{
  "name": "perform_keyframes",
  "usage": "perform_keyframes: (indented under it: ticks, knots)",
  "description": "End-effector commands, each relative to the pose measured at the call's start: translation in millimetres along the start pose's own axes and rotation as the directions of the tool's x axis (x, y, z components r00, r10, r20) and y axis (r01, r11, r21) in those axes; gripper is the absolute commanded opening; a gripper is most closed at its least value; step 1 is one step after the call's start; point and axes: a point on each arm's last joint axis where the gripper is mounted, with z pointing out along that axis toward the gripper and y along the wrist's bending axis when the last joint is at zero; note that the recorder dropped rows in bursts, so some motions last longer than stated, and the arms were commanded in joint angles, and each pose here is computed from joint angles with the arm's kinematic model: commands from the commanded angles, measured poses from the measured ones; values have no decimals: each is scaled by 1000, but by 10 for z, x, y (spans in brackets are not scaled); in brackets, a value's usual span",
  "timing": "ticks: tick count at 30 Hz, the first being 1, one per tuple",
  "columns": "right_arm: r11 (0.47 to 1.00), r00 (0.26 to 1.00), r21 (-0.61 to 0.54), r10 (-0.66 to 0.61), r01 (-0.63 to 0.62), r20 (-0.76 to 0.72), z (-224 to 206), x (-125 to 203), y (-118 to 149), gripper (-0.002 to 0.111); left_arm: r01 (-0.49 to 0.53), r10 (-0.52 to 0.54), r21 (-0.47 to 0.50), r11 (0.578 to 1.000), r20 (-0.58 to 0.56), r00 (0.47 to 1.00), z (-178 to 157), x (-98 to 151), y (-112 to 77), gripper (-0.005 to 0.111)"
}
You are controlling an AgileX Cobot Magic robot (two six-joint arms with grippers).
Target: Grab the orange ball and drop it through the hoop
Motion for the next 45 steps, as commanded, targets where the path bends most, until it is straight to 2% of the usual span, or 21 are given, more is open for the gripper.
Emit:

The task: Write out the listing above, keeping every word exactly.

Reply:
{
  "name": "perform_keyframes",
  "usage": "perform_keyframes: (indented under it: ticks, knots)",
  "description": "End-effector commands, each relative to the pose measured at the call's start: translation in millimetres along the start pose's own axes and rotation as the directions of the tool's x axis (x, y, z components r00, r10, r20) and y axis (r01, r11, r21) in those axes; gripper is the absolute commanded opening; a gripper is most closed at its least value; step 1 is one step after the call's start; point and axes: a point on each arm's last joint axis where the gripper is mounted, with z pointing out along that axis toward the gripper and y along the wrist's bending axis when the last joint is at zero; note that the recorder dropped rows in bursts, so some motions last longer than stated, and the arms were commanded in joint angles, and each pose here is computed from joint angles with the arm's kinematic model: commands from the commanded angles, measured poses from the measured ones; values have no decimals: each is scaled by 1000, but by 10 for z, x, y (spans in brackets are not scaled); in brackets, a value's usual span",
  "timing": "ticks: tick count at 30 Hz, the first being 1, one per tuple",
  "columns": "right_arm: r11 (0.47 to 1.00), r00 (0.26 to 1.00), r21 (-0.61 to 0.54), r10 (-0.66 to 0.61), r01 (-0.63 to 0.62), r20 (-0.76 to 0.72), z (-224 to 206), x (-125 to 203), y (-118 to 149), gripper (-0.002 to 0.111); left_arm: r01 (-0.49 to 0.53), r10 (-0.52 to 0.54), r21 (-0.47 to 0.50), r11 (0.578 to 1.000), r20 (-0.58 to 0.56), r00 (0.47 to 1.00), z (-178 to 157), x (-98 to 151), y (-112 to 77), gripper (-0.005 to 0.111)"
}
You are controlling an AgileX Cobot Magic robot (two six-joint arms with grippers).
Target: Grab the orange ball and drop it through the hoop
Motion for the next 45 steps, as commanded, targets where the path bends most, until it is straight to 2% of the usual span, or 21 are given, more is open for the gripper.
Emit:

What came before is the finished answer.